Using the entries that follow, establish how many lines contain the word "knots" and give only that figure.

Items from a data source
**********

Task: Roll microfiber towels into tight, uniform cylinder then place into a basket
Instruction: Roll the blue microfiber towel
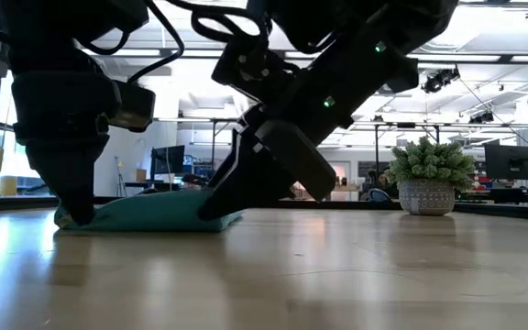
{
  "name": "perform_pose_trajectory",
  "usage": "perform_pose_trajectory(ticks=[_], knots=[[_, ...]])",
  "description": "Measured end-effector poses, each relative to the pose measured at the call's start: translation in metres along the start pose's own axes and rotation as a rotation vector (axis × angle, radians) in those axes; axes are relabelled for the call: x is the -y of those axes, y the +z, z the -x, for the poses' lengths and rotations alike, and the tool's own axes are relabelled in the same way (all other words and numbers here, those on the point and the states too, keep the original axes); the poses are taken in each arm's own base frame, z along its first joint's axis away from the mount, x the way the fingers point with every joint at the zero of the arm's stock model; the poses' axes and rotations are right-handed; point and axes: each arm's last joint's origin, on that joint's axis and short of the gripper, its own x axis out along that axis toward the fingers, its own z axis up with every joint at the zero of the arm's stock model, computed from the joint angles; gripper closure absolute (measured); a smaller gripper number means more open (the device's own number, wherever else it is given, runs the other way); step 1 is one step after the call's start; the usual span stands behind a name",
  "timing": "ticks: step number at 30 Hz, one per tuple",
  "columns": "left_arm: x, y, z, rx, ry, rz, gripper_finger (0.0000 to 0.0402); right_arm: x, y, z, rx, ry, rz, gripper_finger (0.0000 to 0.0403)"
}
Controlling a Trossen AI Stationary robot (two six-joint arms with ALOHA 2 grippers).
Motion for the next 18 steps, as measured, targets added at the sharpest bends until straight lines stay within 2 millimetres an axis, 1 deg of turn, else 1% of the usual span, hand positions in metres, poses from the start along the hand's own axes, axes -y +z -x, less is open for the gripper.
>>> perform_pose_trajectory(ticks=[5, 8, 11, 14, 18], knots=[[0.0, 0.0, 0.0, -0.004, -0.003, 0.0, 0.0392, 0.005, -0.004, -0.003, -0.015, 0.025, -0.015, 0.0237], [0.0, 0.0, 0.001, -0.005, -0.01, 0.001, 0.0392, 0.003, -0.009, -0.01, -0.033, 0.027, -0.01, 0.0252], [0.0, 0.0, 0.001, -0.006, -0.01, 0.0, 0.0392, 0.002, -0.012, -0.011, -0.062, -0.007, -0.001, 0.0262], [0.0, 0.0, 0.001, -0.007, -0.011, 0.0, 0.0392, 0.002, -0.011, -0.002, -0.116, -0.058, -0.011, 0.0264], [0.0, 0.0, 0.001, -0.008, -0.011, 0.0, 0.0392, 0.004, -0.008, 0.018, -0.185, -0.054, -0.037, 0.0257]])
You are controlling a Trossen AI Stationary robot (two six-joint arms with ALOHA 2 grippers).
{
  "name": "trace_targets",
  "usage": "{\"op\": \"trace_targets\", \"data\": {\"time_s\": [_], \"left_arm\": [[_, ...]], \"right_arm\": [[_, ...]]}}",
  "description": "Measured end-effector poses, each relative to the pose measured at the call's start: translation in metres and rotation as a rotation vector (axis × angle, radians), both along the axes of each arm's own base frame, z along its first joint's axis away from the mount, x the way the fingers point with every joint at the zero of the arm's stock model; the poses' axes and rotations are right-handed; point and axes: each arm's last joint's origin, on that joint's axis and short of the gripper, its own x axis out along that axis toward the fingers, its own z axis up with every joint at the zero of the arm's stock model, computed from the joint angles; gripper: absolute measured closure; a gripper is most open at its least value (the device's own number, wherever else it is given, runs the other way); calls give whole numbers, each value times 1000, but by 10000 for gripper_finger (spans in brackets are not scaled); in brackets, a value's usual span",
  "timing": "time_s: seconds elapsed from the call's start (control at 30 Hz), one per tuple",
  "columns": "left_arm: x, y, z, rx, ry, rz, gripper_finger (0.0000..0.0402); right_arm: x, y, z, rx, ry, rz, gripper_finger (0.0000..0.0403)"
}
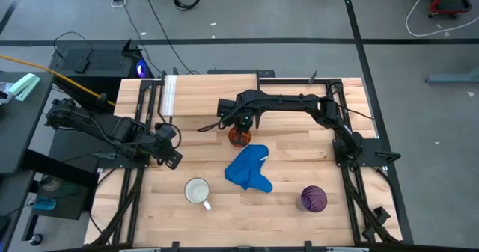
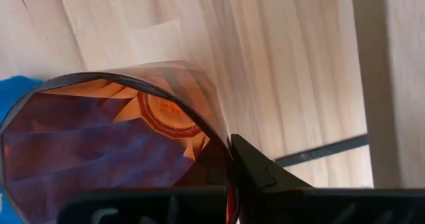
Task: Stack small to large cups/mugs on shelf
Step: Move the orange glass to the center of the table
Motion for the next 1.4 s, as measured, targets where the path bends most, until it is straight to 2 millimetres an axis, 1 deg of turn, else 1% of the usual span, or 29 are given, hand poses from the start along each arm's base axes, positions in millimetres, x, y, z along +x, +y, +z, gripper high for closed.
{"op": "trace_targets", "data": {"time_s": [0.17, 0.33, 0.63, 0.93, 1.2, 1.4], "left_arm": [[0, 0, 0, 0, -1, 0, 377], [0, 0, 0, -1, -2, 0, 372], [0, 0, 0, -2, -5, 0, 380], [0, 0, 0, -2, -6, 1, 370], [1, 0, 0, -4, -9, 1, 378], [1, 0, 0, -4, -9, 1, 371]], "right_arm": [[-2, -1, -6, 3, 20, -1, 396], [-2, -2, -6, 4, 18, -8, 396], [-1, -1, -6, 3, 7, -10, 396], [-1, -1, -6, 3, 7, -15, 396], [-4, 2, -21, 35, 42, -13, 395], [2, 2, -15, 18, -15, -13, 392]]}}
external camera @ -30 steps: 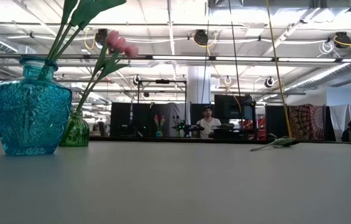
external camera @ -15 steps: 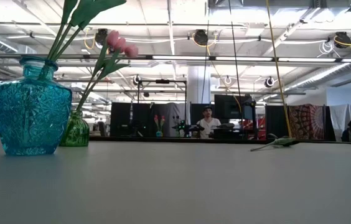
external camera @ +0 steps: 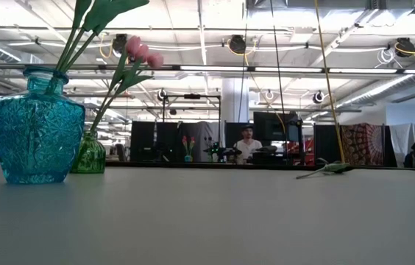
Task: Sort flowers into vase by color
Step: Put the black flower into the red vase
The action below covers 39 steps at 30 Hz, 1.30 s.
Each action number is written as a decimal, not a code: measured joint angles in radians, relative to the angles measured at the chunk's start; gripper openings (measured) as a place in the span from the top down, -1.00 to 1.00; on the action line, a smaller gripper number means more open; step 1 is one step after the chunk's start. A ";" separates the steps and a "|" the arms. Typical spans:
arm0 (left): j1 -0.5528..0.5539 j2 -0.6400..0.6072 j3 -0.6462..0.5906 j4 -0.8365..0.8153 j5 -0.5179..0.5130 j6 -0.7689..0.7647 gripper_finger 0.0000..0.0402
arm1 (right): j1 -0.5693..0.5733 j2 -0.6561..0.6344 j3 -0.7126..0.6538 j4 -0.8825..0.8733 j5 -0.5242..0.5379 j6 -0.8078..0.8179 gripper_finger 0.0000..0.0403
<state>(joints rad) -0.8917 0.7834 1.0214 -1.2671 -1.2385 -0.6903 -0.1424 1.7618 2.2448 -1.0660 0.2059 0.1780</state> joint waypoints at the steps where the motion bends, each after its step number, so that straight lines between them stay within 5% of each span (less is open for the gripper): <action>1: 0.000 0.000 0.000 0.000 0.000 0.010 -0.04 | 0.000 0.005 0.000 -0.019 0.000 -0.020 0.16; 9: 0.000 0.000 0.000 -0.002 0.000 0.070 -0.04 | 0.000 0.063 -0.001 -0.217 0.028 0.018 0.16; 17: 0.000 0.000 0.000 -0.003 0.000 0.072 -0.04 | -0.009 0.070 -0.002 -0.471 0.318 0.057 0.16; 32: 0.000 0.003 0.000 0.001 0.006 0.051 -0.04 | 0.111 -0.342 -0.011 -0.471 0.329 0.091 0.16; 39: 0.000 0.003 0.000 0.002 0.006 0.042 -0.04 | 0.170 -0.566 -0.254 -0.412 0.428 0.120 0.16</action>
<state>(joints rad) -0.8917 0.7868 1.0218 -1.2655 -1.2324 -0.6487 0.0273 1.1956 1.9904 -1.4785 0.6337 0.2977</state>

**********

** Response to this task **
2